• _Problem statement_
The line containing "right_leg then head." marks the end; copy exactly all lines from the start of the material up to and including it.

• _Information supplied_
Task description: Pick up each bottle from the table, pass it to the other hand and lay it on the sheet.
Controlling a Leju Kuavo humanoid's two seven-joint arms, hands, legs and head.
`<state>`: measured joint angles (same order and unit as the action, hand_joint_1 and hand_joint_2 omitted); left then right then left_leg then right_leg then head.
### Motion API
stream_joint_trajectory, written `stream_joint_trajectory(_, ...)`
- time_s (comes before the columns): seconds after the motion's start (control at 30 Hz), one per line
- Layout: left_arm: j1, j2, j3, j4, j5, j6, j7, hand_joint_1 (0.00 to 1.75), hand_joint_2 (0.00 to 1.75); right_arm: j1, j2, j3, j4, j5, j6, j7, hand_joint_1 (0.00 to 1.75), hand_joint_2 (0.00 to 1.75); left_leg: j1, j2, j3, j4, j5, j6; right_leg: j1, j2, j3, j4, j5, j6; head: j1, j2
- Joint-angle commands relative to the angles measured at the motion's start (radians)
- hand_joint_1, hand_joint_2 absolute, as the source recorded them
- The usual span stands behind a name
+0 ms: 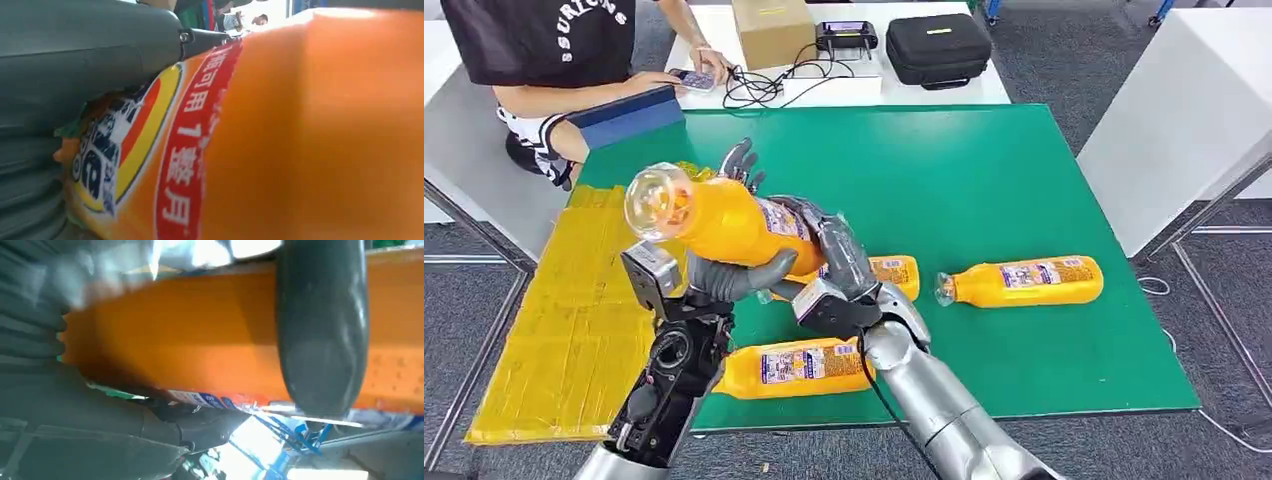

• _Task solution_
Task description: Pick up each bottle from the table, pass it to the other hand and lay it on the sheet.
Controlling a Leju Kuavo humanoid's two seven-joint arms, hands, legs and head.
`<state>`: measured joint angles (same order and unit as the action, hand_joint_1 and hand_joint_2 omitted); left then right then left_leg then right_leg then head.

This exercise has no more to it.